Count every line of the listing where the string "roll" occurs, and reply with the count alone.

__Dataset extract__.
──────
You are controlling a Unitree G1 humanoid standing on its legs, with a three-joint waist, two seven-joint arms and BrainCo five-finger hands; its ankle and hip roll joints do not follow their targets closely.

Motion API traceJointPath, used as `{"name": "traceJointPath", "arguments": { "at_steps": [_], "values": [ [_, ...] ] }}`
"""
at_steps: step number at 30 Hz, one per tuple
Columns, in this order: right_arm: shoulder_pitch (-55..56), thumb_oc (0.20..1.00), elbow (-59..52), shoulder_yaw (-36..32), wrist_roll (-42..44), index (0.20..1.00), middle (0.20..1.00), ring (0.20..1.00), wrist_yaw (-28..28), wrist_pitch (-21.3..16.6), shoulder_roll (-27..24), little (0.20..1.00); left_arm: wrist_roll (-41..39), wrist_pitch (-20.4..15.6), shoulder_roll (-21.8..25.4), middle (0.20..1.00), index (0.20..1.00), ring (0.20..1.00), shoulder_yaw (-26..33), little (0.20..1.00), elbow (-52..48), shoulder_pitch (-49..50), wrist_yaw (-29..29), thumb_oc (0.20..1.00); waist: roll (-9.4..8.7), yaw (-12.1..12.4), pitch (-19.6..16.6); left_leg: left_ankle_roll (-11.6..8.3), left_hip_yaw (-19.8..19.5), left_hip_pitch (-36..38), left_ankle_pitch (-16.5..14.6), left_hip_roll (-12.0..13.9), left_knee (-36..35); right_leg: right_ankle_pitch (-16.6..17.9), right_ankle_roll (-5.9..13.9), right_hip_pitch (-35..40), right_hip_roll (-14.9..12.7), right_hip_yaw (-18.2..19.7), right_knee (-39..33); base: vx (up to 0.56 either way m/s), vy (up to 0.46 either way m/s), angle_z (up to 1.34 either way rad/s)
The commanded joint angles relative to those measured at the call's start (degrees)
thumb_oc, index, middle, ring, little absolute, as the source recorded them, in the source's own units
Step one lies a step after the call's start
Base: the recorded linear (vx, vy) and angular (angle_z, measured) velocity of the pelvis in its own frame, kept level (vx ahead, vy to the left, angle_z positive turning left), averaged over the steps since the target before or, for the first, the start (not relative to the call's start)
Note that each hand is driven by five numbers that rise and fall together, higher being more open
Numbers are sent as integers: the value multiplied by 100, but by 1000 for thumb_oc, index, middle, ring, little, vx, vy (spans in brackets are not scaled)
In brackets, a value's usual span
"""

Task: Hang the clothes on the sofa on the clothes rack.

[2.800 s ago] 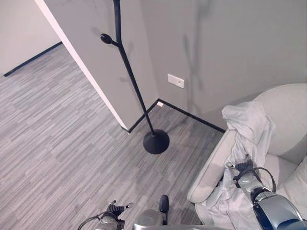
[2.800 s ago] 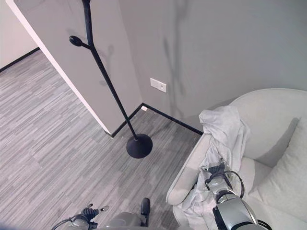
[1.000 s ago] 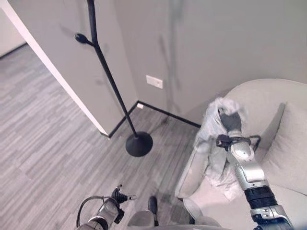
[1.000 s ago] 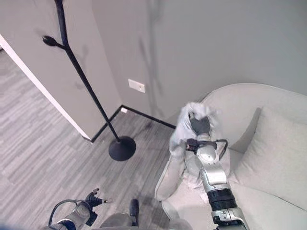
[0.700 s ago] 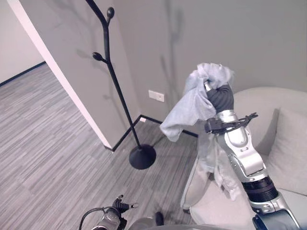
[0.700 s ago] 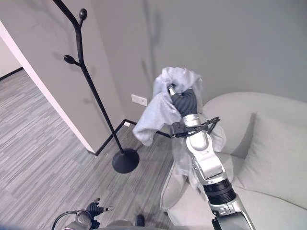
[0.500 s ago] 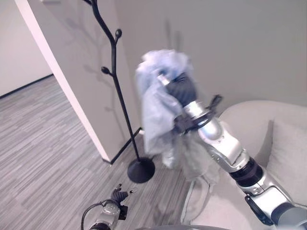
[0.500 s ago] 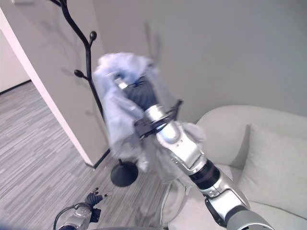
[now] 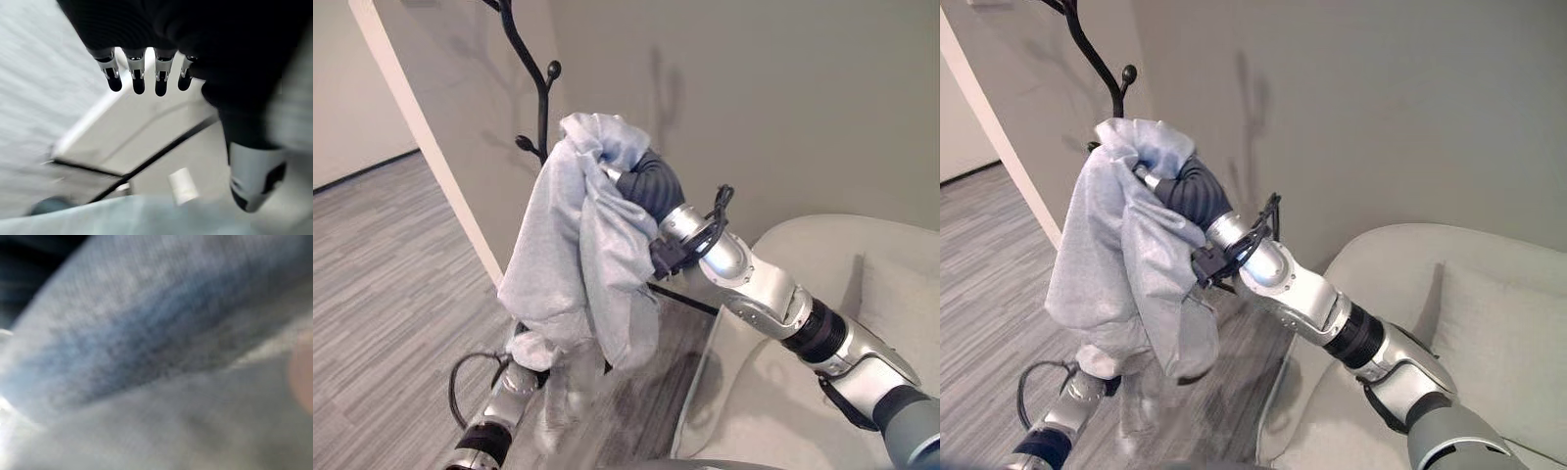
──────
__Response to this exercise__. 2